Interesting data as far back as the Rivers trial suggest that patients who 
received more fluids in the EGDT arm of his trial sustained a LOWER rate of 
intubation than those who did not receive fluids EVEN WITH CONCOMMITANT CHF as 
a diagnosis.  In Rivers, 70.6% of patients were intubated by 72 hours, whereas 
those who received EGDT and significantly more fluid 55.6% of patients were 
intubated.  These data were statistically significant and it should be noted 
that 30.2% of controls had CHF and 36.7% in EGDT had CHF.  So despite having 
more CHF patients in the intervention group and receiving more fluids fewer 
patients were intubated.

Why?  The reason is that these patients are not presenting to you with their 
co-morbidity of renal failure or CHF as their primary problem - they are 
presenting with shock.  Shock needs resuscitation.

Consider that the American College of Surgeons Trauma guidelines suggest that 
Class III trauma patients have lost 1500-2000 mL of blood.  This represents a 
30-40% blood volume loss and results in symptoms we see in established septic 
shock: pulse greater than 120, detectably low blood pressure and pulse 
pressure, tachypnea 30-40 per minute and diminished urine output 5-15 mL/hour.  
The fluid replacement rule in this circumstance in trauma is to administer both 
crystalloid and fluid in a 3:1 ratio compared to the loss.

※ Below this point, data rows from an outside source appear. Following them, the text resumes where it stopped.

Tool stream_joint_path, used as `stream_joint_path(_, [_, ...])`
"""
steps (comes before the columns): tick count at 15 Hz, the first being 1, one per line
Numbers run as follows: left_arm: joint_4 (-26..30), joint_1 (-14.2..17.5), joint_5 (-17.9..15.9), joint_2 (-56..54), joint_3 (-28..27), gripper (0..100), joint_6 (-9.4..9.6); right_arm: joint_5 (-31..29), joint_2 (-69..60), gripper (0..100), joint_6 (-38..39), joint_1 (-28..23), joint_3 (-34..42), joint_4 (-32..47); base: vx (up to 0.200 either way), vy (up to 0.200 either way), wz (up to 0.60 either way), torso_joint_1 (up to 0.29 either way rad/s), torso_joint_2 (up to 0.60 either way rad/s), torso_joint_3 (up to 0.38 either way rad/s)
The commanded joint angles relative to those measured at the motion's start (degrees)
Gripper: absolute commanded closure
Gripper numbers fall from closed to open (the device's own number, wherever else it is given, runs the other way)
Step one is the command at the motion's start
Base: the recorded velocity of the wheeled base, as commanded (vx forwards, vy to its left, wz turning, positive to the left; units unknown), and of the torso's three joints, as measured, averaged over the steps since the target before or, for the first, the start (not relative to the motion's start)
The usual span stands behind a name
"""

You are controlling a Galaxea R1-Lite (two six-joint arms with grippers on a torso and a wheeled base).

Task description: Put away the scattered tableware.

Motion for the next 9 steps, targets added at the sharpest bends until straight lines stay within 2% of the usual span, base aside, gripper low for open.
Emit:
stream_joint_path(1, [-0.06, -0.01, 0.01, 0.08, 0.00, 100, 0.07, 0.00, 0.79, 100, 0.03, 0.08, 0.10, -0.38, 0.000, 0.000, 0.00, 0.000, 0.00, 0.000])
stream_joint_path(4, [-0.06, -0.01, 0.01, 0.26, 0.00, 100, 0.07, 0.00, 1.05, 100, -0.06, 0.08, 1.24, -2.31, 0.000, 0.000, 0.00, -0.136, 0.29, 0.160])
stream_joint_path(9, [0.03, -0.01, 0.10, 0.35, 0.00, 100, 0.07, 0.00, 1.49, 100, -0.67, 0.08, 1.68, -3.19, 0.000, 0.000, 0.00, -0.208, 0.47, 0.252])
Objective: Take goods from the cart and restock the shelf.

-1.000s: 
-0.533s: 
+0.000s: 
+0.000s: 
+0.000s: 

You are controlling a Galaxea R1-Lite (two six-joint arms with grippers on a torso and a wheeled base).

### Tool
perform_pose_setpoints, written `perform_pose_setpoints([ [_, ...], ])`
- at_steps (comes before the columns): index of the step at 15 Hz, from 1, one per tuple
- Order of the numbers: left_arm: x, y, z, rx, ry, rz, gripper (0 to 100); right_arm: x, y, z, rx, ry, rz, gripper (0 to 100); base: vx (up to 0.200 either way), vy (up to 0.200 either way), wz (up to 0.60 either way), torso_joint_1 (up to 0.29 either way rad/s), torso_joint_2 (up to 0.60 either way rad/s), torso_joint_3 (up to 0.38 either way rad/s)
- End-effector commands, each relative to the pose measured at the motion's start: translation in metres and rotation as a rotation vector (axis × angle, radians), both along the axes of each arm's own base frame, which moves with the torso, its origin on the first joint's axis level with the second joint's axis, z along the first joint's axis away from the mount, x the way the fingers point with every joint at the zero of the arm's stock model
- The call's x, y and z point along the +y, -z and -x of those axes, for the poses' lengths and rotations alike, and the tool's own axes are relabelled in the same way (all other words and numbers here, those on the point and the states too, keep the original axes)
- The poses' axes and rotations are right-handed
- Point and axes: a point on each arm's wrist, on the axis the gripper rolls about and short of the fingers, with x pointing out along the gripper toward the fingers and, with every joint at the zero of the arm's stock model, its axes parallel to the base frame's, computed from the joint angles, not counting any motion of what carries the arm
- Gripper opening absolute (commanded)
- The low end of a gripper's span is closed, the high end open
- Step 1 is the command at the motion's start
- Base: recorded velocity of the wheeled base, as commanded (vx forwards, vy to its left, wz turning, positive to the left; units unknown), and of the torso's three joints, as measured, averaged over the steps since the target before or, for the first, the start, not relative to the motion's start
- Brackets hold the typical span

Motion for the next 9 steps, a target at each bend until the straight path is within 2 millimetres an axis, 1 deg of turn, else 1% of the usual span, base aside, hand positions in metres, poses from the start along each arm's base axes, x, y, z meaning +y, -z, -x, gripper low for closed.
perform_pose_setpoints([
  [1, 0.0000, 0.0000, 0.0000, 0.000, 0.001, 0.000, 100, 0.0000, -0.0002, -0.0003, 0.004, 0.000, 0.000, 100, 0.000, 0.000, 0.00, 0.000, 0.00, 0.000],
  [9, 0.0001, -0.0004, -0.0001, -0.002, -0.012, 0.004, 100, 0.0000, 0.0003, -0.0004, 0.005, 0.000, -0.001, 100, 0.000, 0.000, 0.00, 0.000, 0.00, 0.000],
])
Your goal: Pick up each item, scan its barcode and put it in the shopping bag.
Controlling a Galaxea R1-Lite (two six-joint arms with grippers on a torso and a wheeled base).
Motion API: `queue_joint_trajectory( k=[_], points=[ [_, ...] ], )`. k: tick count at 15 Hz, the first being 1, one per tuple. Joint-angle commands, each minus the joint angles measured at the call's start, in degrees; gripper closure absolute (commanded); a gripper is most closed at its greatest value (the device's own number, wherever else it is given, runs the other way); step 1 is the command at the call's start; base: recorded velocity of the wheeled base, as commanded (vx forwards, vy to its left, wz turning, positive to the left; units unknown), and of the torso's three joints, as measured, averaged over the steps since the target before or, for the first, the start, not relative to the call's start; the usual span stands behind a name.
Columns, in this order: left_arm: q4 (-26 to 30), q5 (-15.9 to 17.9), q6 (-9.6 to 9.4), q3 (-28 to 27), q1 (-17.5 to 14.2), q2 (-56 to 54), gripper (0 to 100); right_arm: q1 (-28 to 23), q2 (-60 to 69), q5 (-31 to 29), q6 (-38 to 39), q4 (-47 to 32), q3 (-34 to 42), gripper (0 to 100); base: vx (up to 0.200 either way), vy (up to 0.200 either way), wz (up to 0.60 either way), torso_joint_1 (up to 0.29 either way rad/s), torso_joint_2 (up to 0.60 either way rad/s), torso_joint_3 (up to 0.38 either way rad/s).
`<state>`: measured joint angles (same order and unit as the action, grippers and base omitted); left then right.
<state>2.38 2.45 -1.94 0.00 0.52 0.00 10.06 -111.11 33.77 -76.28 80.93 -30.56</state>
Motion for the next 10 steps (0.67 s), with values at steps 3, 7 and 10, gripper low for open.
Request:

A Class II patient has lost 750-1500 mL or a 15-30% volume loss, blood pressure 
may remain normal, pulse pressure is decreased, respiratory rate 20-30 and the 
fluid replacement for those patients is crystalloid (no blood) in a 3:1 ratio.

Clearly the 3:1 ratio in trauma exceeds needs in septic shock because ongoing 
losses are less rapid, however even with these degrees of quantifiable initial 
volume loss (up to 2 liters in Class III patients), a 30 mL/kg bolus is 
essentially just replacing the loss that produced the observable physiology in 
an 70 kg patient.

Thus, in shock states, these rates of fluid resuscitation are not unusual and 
correspond to signs and symptoms we see clinically with our "attentive 
evaluation" of septic shock patients.

Finally, to make the final point, in the three most recent trials, again 
patients with CHF and chronic renal failure were not excluded from enrollment 
in the trials.  If you look at the volume of fluid these patients received it 
quickly reaches the 30mL/kg threshold and goes beyond.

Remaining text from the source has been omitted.